The State demands that a claimant execute its paperwork without alteration. But these requirements are unlawful. This, and the improper seemingly automatic deposit of advance payments without reason, requires litigation. The State always loses, but never change their ways.
The Attorney General always claims that deposit is necessary because of a federally aided project. This improper practice requires unnecessary filing of a separate distribution proceeding. In a decision written by Court of Claims Judge Stephen J. Mignano, 292 Piermont, LLC v The State of New York (Decision filed December 29, 2014), the Court noted that the State deposited the advance payment the day after vesting title. It held that the deposit was not pursuant to any of the terms of the statute. The Court also discussed the fact that a claimant could appropriately refuse to sign an agreement which contained improper language was consistent with the statute which required the condemnor to make every reasonable effort to justify compensate persons for such real property by negotiation and agreement. EDPL Sec. 301. Judge Mignano held that claimant’s letter adequately accepted the offer in its letter and the amount on deposit should have been released to claimant.

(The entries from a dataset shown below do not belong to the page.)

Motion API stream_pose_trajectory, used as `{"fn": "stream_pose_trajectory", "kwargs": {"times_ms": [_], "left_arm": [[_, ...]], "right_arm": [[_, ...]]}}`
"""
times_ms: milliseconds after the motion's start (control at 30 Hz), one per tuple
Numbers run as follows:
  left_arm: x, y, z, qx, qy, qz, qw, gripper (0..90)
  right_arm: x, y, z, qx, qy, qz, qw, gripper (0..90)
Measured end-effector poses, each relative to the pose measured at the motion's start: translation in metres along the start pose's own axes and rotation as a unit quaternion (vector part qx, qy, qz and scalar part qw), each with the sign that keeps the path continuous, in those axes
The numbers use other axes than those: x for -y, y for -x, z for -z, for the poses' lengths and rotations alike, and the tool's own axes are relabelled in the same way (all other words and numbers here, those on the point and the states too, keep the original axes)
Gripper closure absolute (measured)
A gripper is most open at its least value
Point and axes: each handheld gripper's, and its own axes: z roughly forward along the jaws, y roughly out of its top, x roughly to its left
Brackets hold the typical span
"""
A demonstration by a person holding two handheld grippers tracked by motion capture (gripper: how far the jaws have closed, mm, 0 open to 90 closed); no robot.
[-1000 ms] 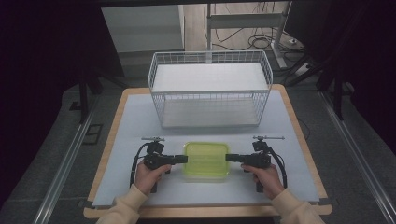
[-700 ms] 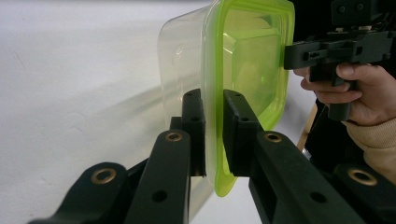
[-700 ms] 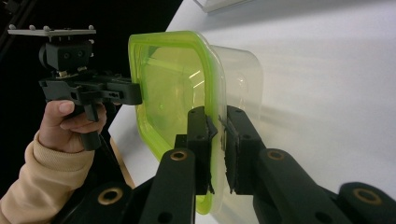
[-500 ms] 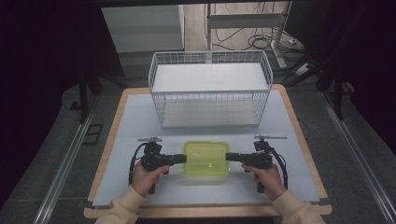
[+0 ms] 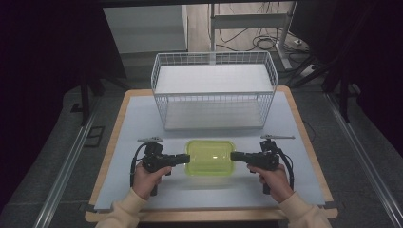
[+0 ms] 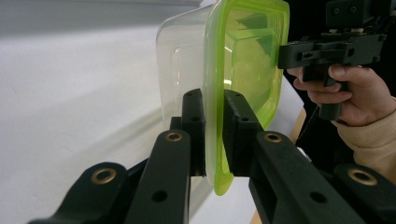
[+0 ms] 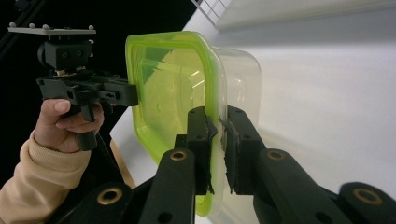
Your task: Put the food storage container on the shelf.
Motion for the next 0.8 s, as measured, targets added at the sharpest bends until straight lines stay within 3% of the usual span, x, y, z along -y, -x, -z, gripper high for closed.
{"fn": "stream_pose_trajectory", "kwargs": {"times_ms": [267, 467, 800], "left_arm": [[-0.017, 0.009, 0.006, 0.004, 0.015, -0.016, 0.9997, 80.7], [-0.032, 0.017, 0.015, 0.005, 0.028, -0.030, 0.9992, 80.8], [-0.055, 0.031, 0.030, 0.001, 0.043, -0.050, 0.9978, 80.9]], "right_arm": [[-0.014, -0.010, 0.008, 0.002, 0.016, 0.022, 0.9996, 81.4], [-0.033, -0.026, 0.016, 0.006, 0.025, 0.045, 0.9987, 81.4], [-0.056, -0.041, 0.023, 0.001, 0.033, 0.057, 0.9978, 81.4]]}}
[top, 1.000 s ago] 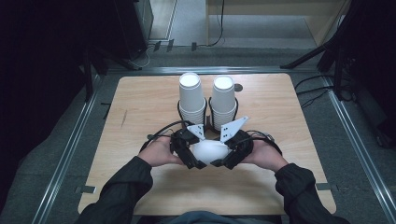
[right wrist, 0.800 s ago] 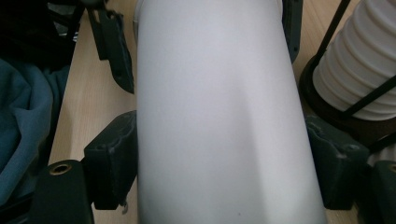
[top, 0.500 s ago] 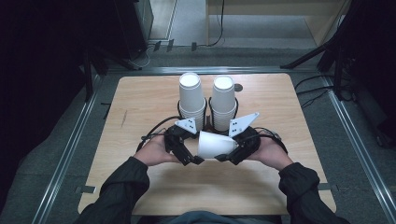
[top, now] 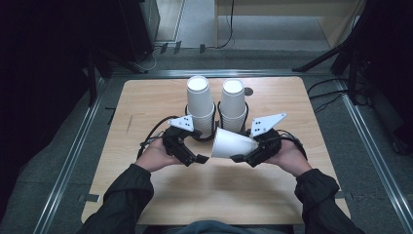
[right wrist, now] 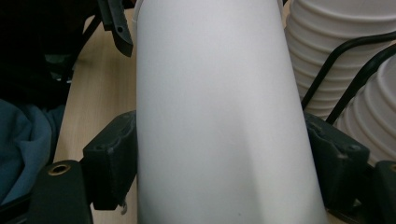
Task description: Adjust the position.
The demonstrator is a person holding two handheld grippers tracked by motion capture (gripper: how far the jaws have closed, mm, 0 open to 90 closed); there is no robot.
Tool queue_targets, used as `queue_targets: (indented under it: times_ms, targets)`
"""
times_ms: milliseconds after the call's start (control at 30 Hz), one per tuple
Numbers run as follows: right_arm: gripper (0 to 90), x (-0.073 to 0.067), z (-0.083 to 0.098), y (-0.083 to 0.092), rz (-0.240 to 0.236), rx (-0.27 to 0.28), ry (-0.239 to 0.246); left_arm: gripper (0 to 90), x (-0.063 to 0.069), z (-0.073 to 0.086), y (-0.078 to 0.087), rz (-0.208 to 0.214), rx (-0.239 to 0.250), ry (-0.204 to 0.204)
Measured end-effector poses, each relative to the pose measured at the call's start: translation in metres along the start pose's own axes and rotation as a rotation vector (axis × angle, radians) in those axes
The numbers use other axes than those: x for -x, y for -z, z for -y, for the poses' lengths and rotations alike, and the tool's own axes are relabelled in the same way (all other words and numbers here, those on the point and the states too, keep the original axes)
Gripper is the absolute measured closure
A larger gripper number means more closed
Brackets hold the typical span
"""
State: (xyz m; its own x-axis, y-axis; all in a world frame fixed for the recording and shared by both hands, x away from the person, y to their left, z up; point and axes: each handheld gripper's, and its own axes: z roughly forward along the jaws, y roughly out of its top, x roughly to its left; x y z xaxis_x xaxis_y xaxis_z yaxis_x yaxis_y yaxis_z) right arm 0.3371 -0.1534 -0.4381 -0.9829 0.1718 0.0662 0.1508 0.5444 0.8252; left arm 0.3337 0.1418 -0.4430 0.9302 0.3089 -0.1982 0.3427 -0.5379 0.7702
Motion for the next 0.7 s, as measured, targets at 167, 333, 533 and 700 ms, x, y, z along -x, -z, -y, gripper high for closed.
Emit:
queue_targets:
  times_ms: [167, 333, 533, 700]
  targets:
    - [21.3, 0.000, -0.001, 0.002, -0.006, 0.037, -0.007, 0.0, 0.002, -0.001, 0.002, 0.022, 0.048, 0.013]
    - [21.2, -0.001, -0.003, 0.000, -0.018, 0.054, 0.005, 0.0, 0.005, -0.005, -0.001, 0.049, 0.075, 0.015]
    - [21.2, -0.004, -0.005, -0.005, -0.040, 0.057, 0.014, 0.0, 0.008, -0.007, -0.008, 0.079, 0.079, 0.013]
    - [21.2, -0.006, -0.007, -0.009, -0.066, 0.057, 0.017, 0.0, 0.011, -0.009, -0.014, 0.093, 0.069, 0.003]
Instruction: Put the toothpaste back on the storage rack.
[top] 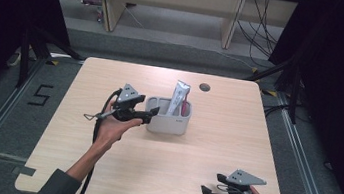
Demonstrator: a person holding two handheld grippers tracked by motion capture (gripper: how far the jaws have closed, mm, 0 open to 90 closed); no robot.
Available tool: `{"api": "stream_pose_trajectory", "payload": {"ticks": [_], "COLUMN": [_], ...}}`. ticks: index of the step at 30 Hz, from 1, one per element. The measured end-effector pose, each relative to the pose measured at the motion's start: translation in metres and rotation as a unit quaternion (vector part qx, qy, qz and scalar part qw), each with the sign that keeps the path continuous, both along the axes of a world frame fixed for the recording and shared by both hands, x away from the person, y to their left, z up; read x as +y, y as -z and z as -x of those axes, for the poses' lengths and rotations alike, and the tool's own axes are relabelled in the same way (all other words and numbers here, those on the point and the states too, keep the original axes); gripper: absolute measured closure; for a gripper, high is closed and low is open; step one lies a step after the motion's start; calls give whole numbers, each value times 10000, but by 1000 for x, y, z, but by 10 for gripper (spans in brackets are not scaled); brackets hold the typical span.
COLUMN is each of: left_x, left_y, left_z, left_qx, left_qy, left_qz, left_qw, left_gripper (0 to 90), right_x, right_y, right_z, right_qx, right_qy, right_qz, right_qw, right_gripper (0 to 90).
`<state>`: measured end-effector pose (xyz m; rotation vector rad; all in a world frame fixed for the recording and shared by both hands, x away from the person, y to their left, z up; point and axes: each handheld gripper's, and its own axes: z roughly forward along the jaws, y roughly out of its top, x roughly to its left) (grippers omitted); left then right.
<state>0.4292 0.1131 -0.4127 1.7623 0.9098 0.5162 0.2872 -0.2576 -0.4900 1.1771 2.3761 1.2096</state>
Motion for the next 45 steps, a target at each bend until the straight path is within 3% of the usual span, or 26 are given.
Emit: {"api": "stream_pose_trajectory", "payload": {"ticks": [11, 15, 17, 18, 19, 20, 28, 29, 32, 34, 37, 39, 41, 42, 43, 44, 45], "left_x": [18, 20, 21, 21, 22, 22, 26, 27, 28, 29, 32, 33, 35, 36, 37, 37, 38], "left_y": [8, 10, 10, 11, 11, 11, 12, 13, 16, 17, 18, 18, 19, 19, 20, 21, 22], "left_z": [15, 18, 20, 20, 21, 22, 26, 26, 27, 29, 32, 35, 37, 38, 39, 40, 41], "left_qx": [9, 11, 30, 33, 37, 37, 42, 46, 57, 61, 70, 80, 90, 88, 93, 94, 106], "left_qy": [26, 55, 25, 35, 33, 33, 17, 20, 36, 50, 39, 45, 62, 69, 71, 69, 56], "left_qz": [-72, -61, -83, -88, -87, -89, -81, -97, -96, -113, -148, -161, -184, -190, -210, -213, -222], "left_qw": [10000, 10000, 10000, 9999, 10000, 9999, 10000, 9999, 9999, 9999, 9999, 9998, 9998, 9998, 9997, 9997, 9997], "left_gripper": [278, 274, 273, 272, 272, 272, 271, 270, 270, 270, 270, 270, 269, 268, 268, 268, 268], "right_x": [2, 1, 3, 3, 1, 3, 3, 1, 3, 2, 3, 2, 4, 4, 2, 3, 3], "right_y": [0, 0, 0, 1, 1, 0, 1, 1, 0, 1, 1, 1, 1, 1, 1, 1, 1], "right_z": [0, -1, 1, 1, 0, 1, 1, 0, 1, 0, 1, 0, 2, 2, 0, 1, 1], "right_qx": [26, 45, 79, 98, -27, 90, 93, -27, 99, -37, 95, -36, 170, 170, 1, 123, 101], "right_qy": [11, -166, -34, -55, -80, -35, -13, -49, 0, -42, -8, -44, 4, 5, -59, -14, -13], "right_qz": [11, 10, -5, -49, 70, -12, 42, 109, 43, 89, 47, 92, -1, 3, 105, 33, 48], "right_qw": [10000, 9999, 10000, 9999, 9999, 10000, 9999, 9999, 9999, 9999, 9999, 9999, 9999, 9999, 9999, 9999, 9999], "right_gripper": [266, 266, 266, 266, 266, 266, 266, 266, 266, 267, 266, 266, 266, 266, 266, 266, 266]}}
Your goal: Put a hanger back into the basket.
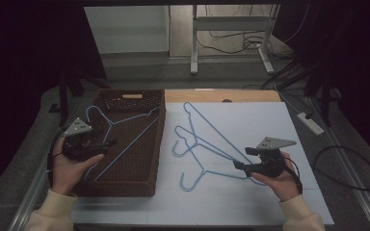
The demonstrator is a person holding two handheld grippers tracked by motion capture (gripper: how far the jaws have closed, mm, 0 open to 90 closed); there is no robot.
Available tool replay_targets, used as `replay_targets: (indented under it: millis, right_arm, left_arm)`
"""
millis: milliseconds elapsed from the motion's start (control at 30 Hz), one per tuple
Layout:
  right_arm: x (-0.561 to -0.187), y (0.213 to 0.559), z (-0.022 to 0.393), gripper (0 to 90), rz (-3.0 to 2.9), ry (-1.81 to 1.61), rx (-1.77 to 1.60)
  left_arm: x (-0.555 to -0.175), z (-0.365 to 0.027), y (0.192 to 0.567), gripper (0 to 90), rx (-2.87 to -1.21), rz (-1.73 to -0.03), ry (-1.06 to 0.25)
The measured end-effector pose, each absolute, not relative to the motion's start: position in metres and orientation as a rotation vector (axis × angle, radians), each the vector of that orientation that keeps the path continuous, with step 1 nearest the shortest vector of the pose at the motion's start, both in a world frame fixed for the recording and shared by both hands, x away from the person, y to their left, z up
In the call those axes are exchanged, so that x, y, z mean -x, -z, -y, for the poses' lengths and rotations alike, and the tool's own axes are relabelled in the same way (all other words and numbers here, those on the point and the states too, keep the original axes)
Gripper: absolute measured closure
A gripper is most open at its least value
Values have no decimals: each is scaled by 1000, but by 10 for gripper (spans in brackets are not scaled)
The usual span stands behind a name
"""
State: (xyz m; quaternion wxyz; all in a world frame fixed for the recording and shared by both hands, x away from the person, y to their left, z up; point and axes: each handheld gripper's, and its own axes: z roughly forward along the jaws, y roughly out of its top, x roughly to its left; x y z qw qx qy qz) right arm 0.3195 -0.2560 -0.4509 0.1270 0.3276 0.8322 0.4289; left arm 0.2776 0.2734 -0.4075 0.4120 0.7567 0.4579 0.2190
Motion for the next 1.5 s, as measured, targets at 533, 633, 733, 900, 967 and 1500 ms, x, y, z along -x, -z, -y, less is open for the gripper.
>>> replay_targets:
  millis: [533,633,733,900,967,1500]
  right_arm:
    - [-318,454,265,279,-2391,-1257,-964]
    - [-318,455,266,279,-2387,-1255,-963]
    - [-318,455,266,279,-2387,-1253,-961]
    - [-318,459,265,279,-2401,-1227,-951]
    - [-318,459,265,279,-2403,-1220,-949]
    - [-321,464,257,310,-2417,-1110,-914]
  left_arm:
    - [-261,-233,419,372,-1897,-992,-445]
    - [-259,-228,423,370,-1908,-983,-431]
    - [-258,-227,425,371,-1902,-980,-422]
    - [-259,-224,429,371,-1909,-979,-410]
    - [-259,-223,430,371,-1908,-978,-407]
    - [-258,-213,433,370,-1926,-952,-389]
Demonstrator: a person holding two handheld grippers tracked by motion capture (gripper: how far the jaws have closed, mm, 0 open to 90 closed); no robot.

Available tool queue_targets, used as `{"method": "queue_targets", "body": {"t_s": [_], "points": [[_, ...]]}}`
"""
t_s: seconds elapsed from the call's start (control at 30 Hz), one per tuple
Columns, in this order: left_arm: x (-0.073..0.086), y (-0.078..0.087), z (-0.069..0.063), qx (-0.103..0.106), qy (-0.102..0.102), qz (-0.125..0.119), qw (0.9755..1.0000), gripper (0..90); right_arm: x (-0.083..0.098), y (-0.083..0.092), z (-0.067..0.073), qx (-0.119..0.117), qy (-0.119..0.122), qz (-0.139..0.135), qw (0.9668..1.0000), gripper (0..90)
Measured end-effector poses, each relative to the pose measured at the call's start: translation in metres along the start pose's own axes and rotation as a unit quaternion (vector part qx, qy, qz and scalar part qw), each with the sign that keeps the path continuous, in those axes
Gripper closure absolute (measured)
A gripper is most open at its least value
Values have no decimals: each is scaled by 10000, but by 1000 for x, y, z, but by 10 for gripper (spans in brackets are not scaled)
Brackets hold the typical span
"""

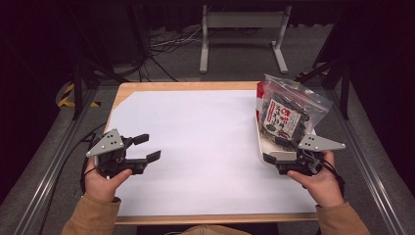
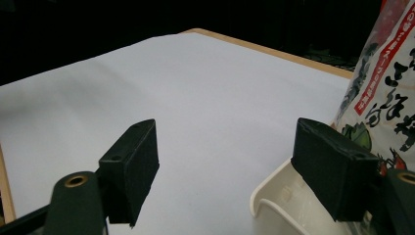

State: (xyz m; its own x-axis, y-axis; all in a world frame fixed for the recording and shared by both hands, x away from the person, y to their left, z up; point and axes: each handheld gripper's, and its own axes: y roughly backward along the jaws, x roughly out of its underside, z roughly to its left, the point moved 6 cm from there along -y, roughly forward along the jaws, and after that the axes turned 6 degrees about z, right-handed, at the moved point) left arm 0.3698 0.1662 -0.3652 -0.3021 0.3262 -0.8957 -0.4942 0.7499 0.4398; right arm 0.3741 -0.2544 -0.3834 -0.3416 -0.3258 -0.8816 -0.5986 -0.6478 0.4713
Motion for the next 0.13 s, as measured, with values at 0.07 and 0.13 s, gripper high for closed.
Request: {"method": "queue_targets", "body": {"t_s": [0.07,0.13], "points": [[0,0,0,0,1,5,10000,297,0,1,1,-54,-91,65,9999,278],[1,0,0,10,-7,16,10000,297,0,1,2,-84,-113,107,9998,280]]}}
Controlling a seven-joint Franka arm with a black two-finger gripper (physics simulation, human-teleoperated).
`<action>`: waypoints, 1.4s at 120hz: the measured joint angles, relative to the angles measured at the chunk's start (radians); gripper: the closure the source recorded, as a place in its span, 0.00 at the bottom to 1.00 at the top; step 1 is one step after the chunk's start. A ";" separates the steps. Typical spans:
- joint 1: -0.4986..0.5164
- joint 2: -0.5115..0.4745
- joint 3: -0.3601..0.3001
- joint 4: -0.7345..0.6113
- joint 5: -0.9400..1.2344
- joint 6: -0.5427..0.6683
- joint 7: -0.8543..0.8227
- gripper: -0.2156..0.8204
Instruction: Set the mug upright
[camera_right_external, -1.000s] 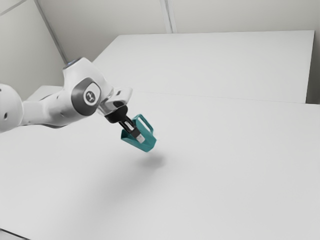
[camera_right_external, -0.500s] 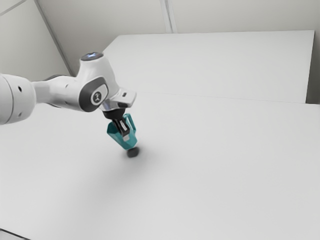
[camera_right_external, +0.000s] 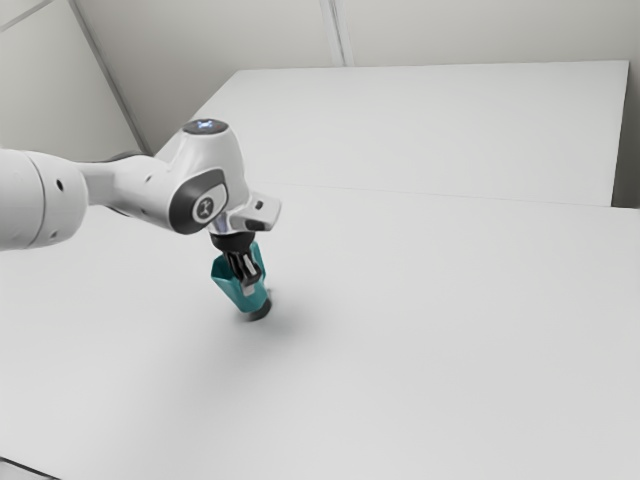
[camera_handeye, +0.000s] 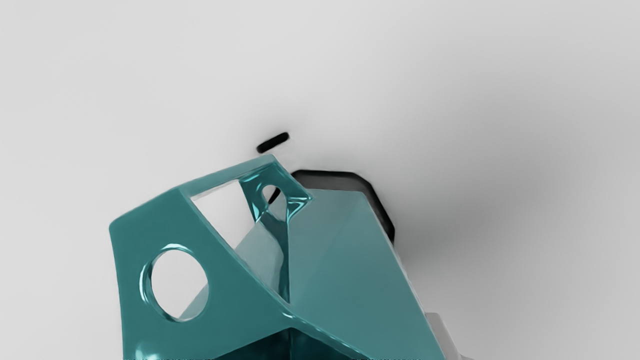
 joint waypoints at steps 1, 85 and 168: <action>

In another decision, Court of Claims Judge Scuccimarra held that there was no basis for the State to claim that the deposit was necessary because of a federal basis. In addition, Judge Scuccimarra wrote, “[a]dditionally, the Court cannot help but agree that there is an uncomfortable pattern on the part of the State in making such deposits as a matter of course, and with impunity, since it is not required to give notice or provide a reason initially, but rather provides a rationale for the deposit after the fact, when the citizen has been put to the expense of initiating a distribution proceeding in this Court. This is suggested by the sea of distribution proceedings recently assigned throughout the Court of Claims, brought by the same attorney with analogous factual iterations. Citations omitted.”
Surely after all the litigation regarding the State’s improper conduct, sanctions are appropriate.